Saved data entries

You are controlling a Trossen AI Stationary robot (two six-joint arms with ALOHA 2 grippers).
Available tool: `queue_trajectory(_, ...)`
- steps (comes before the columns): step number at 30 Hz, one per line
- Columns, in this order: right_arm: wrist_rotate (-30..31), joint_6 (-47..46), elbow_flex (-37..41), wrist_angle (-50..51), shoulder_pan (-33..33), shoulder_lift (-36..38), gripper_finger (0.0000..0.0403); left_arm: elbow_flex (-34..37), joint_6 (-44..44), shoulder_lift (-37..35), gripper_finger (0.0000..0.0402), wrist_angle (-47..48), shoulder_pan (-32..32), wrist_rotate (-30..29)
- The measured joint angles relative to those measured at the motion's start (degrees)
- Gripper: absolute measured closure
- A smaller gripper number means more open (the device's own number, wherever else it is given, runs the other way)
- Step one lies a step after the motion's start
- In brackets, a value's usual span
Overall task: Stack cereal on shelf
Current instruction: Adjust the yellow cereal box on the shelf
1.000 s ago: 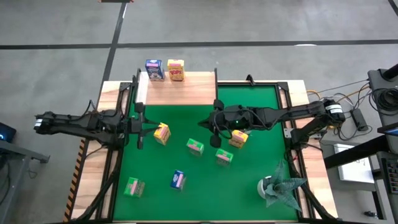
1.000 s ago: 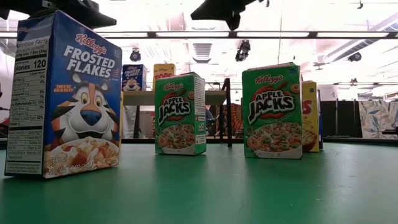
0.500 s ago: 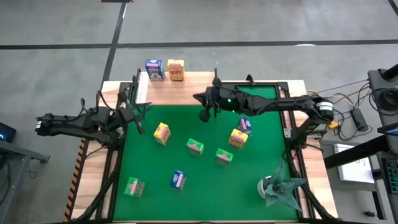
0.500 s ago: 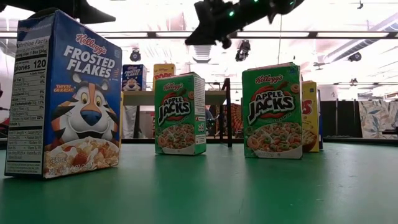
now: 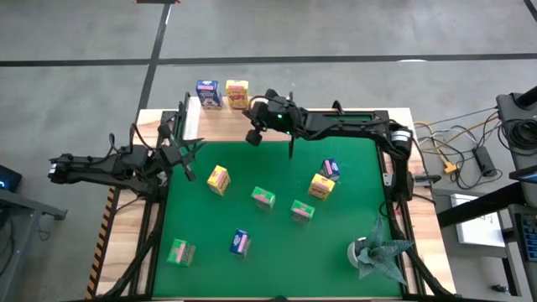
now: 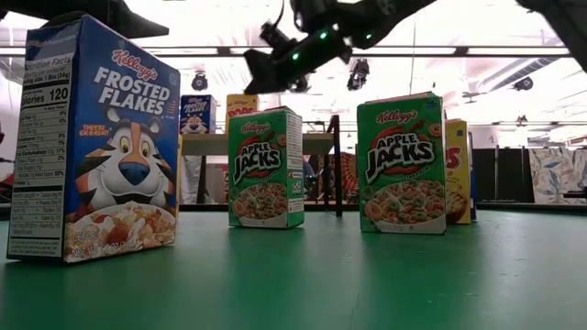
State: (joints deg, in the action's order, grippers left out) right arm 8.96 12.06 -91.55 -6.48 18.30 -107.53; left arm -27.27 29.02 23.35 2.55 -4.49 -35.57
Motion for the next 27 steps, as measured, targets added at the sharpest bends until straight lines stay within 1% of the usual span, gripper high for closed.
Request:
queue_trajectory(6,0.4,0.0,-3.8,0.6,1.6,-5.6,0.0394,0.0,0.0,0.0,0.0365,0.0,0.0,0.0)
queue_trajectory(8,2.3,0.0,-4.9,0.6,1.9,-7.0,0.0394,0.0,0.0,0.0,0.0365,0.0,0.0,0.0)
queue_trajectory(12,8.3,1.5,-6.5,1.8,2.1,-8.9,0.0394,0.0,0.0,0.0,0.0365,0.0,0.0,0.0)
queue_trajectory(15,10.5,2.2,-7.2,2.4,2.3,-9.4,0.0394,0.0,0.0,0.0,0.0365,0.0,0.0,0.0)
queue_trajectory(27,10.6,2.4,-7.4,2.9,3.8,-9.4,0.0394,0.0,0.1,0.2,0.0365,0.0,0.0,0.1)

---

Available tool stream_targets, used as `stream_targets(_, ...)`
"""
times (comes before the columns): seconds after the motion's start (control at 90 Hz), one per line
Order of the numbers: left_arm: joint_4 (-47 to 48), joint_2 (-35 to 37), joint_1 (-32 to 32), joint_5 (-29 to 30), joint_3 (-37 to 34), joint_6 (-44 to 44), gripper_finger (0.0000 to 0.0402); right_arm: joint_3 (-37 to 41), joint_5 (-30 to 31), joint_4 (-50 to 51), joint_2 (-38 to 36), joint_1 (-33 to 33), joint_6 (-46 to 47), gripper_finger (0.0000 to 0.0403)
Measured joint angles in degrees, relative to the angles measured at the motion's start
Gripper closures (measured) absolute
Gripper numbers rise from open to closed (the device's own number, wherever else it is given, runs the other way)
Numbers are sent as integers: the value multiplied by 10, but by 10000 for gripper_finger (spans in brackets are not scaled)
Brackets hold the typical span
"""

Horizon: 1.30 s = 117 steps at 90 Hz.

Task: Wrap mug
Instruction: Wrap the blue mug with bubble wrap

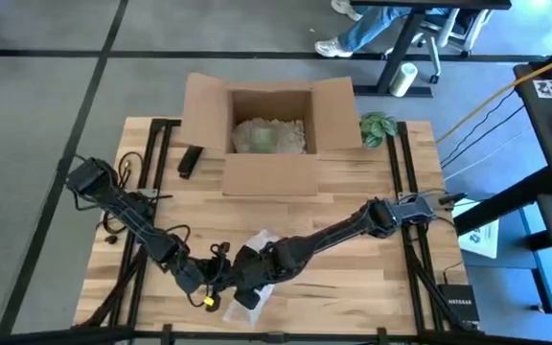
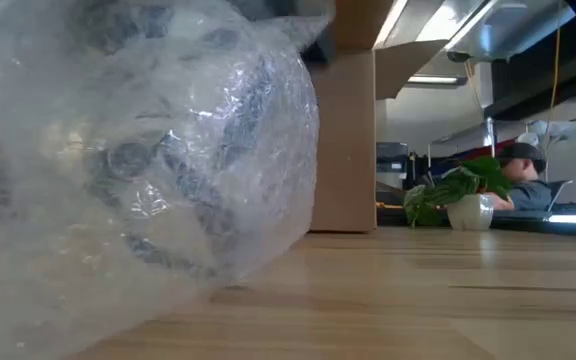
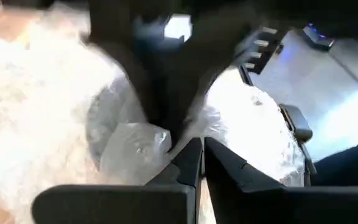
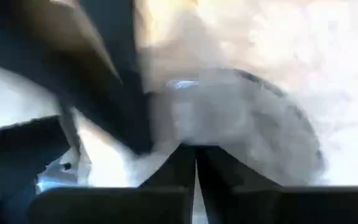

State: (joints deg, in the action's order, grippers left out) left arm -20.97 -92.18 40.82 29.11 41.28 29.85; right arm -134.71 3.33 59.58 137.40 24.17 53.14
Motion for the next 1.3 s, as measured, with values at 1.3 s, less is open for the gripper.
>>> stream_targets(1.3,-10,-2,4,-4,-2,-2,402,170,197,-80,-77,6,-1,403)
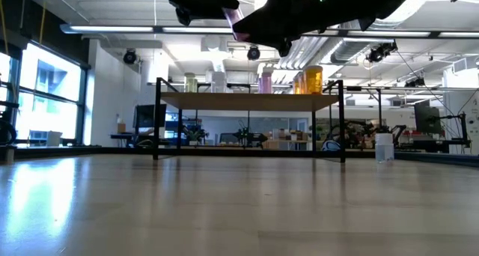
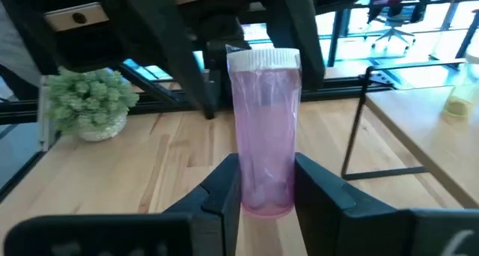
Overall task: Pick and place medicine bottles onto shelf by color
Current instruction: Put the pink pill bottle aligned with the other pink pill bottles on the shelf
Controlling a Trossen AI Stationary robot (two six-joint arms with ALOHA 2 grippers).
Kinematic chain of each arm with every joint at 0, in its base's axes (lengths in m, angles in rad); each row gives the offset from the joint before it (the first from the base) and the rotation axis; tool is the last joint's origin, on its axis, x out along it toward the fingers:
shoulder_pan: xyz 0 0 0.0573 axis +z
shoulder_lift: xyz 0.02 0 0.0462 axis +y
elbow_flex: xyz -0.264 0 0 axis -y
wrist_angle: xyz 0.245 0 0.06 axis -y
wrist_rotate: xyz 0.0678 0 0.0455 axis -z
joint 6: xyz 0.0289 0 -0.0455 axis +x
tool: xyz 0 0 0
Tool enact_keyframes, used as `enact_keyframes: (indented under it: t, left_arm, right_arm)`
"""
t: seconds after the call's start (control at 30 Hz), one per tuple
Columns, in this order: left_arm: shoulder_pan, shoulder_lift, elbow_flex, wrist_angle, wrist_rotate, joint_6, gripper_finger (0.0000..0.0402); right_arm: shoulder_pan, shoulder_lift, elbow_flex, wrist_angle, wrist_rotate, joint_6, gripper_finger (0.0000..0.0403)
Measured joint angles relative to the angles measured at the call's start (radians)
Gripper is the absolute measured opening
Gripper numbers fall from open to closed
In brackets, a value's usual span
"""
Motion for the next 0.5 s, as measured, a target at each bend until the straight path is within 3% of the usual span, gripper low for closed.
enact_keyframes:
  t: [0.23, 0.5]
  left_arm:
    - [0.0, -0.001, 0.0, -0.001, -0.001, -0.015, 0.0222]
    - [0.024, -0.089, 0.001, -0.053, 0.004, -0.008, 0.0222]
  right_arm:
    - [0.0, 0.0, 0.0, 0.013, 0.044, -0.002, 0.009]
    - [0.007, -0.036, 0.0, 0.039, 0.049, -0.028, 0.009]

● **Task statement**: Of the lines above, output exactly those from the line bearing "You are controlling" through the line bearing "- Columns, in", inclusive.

● **The answer**:
You are controlling a Trossen AI Stationary robot (two six-joint arms with ALOHA 2 grippers).
Available tool: `queue_trajectory(_, ...)`
- steps (comes before the columns): step number at 30 Hz, one per line
- Columns, in this order: right_arm: wrist_rotate (-30..31), joint_6 (-47..46), elbow_flex (-37..41), wrist_angle (-50..51), shoulder_pan (-33..33), shoulder_lift (-36..38), gripper_finger (0.0000..0.0403); left_arm: elbow_flex (-34..37), joint_6 (-44..44), shoulder_lift (-37..35), gripper_finger (0.0000..0.0402), wrist_angle (-47..48), shoulder_pan (-32..32), wrist_rotate (-30..29)

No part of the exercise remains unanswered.